TO DO: Please go through the records below and return every line holding the word "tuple".

** INPUT DATA follows **

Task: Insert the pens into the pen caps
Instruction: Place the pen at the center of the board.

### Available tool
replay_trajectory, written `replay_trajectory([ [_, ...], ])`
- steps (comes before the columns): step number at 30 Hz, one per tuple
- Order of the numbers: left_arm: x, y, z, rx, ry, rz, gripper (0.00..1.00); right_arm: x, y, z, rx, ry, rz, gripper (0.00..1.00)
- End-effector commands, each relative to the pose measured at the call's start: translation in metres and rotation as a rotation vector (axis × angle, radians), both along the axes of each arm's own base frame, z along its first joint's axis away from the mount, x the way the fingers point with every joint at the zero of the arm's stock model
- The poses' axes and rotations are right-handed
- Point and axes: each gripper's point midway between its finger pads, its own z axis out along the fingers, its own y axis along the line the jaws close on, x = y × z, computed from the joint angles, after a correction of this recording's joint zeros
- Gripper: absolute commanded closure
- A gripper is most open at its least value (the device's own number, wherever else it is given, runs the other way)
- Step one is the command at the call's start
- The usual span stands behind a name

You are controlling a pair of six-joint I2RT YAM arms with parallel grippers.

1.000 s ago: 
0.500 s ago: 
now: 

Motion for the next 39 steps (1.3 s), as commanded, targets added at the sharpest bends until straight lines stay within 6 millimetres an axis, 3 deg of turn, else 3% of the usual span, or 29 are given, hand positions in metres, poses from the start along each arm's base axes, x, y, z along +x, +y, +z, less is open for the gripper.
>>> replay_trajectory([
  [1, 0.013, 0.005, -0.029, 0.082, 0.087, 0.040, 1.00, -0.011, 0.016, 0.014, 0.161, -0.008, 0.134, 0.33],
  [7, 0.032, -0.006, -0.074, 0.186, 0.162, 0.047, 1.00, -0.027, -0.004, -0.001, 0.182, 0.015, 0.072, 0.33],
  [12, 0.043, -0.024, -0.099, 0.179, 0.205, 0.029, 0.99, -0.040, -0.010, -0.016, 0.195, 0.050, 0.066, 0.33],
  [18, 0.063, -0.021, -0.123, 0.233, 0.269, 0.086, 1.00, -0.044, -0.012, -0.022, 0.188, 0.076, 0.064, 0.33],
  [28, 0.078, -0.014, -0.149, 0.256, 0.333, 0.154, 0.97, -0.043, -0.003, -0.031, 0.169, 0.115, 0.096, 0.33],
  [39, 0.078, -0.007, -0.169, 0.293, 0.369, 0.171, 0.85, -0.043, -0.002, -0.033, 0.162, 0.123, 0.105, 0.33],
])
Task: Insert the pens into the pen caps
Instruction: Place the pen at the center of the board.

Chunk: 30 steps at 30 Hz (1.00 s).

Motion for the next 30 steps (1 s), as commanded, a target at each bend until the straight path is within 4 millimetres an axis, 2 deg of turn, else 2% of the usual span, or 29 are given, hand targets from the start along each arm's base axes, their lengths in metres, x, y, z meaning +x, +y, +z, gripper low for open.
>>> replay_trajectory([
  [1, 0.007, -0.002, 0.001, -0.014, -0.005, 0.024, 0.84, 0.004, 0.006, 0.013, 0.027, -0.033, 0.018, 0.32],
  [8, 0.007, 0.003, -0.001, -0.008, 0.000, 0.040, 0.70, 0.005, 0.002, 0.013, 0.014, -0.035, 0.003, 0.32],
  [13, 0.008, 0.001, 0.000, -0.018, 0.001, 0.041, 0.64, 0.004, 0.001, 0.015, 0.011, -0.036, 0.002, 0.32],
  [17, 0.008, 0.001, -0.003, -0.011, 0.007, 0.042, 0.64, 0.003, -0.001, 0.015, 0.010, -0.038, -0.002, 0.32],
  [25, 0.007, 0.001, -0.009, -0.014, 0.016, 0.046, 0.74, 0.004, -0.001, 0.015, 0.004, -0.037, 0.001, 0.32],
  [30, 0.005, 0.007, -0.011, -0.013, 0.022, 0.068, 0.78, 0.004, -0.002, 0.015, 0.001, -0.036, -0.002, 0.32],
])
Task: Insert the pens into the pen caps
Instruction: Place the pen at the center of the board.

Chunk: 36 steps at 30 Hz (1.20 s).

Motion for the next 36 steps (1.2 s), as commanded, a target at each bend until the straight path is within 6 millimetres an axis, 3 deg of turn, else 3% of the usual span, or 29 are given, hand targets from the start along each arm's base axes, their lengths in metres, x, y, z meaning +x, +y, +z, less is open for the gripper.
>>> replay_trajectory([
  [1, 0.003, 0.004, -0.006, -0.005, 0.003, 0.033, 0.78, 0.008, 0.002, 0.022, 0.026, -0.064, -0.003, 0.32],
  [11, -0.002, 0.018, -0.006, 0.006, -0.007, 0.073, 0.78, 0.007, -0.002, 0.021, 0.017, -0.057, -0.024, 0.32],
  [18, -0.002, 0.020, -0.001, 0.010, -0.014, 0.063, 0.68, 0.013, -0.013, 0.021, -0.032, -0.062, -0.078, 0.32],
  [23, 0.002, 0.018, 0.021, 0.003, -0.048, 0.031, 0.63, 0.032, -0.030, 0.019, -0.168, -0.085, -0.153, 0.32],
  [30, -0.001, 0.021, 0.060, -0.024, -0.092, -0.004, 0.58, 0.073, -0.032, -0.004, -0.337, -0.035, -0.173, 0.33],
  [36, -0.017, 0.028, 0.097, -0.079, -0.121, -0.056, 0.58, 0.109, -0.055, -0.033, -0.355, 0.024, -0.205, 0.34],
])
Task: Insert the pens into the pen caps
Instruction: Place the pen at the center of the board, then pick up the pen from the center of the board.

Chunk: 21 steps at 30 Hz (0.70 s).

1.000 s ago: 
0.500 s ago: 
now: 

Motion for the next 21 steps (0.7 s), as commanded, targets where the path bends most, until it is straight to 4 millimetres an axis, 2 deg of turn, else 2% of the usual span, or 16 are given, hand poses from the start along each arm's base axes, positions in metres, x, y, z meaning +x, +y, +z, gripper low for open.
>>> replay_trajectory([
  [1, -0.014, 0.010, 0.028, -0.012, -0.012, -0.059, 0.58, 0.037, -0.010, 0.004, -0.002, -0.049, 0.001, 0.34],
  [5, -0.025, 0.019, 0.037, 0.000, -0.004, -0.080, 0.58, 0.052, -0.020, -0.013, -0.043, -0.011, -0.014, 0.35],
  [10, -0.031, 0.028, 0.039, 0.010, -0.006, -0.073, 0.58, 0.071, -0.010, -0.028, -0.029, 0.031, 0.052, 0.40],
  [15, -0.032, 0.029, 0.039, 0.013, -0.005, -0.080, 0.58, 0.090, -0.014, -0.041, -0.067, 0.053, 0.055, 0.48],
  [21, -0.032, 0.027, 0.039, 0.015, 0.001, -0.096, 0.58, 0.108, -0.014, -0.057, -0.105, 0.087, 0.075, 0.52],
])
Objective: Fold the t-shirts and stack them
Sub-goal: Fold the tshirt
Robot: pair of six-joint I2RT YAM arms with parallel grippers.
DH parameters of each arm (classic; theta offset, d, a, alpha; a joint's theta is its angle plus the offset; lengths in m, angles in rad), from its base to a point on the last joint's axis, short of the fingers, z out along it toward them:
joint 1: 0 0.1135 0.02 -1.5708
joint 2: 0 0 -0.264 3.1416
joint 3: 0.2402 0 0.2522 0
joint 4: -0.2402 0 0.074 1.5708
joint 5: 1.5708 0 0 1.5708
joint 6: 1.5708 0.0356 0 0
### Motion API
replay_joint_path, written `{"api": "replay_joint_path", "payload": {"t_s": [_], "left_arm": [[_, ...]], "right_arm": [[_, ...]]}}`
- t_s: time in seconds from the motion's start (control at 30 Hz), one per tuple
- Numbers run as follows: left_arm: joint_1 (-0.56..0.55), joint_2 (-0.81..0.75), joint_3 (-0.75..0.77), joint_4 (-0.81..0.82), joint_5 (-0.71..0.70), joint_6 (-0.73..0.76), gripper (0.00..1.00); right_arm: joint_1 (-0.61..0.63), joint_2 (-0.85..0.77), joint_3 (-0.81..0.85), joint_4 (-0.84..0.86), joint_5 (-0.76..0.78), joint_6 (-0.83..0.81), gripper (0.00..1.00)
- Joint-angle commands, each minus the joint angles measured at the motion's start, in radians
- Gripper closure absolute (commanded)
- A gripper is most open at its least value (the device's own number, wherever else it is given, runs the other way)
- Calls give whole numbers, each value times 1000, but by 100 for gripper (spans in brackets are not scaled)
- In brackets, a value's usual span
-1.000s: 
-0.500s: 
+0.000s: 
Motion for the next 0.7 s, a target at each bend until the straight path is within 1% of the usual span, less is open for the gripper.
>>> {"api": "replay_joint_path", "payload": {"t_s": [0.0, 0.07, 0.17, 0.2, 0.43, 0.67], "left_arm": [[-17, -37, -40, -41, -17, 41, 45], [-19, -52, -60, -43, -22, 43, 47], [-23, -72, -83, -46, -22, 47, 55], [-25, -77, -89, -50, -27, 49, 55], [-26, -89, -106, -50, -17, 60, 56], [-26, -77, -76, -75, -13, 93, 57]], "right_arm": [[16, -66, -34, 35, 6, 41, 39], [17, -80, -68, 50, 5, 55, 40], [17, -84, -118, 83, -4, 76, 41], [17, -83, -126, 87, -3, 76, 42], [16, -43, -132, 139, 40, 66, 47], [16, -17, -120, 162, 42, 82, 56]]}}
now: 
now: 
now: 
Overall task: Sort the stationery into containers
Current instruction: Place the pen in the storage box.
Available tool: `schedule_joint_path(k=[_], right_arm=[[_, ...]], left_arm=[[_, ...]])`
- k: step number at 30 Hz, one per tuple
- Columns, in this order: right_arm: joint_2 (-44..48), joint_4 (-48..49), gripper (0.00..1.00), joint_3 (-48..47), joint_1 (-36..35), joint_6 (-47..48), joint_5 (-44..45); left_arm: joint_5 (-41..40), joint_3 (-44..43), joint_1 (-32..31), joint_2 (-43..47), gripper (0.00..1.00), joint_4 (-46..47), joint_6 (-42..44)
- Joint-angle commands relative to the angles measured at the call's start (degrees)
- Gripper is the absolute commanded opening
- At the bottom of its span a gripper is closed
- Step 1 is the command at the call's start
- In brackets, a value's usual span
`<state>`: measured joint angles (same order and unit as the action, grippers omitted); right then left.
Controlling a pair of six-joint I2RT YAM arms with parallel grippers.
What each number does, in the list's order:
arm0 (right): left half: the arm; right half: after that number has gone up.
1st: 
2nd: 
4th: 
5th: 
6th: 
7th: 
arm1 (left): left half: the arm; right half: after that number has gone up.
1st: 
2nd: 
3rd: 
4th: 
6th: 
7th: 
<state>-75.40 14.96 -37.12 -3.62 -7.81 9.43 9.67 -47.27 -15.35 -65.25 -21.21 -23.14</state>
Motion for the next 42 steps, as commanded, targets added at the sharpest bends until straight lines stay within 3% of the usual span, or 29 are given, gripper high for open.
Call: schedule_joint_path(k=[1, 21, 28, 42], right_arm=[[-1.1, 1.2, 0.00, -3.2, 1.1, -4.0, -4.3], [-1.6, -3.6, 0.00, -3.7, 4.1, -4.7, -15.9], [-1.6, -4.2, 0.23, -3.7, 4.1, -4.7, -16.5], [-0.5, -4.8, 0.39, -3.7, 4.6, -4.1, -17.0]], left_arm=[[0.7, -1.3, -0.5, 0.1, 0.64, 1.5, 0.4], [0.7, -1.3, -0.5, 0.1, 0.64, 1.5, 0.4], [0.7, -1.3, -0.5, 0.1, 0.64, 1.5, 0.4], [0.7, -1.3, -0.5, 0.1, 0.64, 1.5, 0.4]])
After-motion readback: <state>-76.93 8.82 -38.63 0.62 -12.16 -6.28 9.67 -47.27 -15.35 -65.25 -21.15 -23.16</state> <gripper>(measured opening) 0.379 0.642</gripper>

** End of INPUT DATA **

OUTPUT FOR THIS TASK:
- steps (comes before the columns): step number at 30 Hz, one per tuple
- t_s: time in seconds from the motion's start (control at 30 Hz), one per tuple
- k: step number at 30 Hz, one per tuple

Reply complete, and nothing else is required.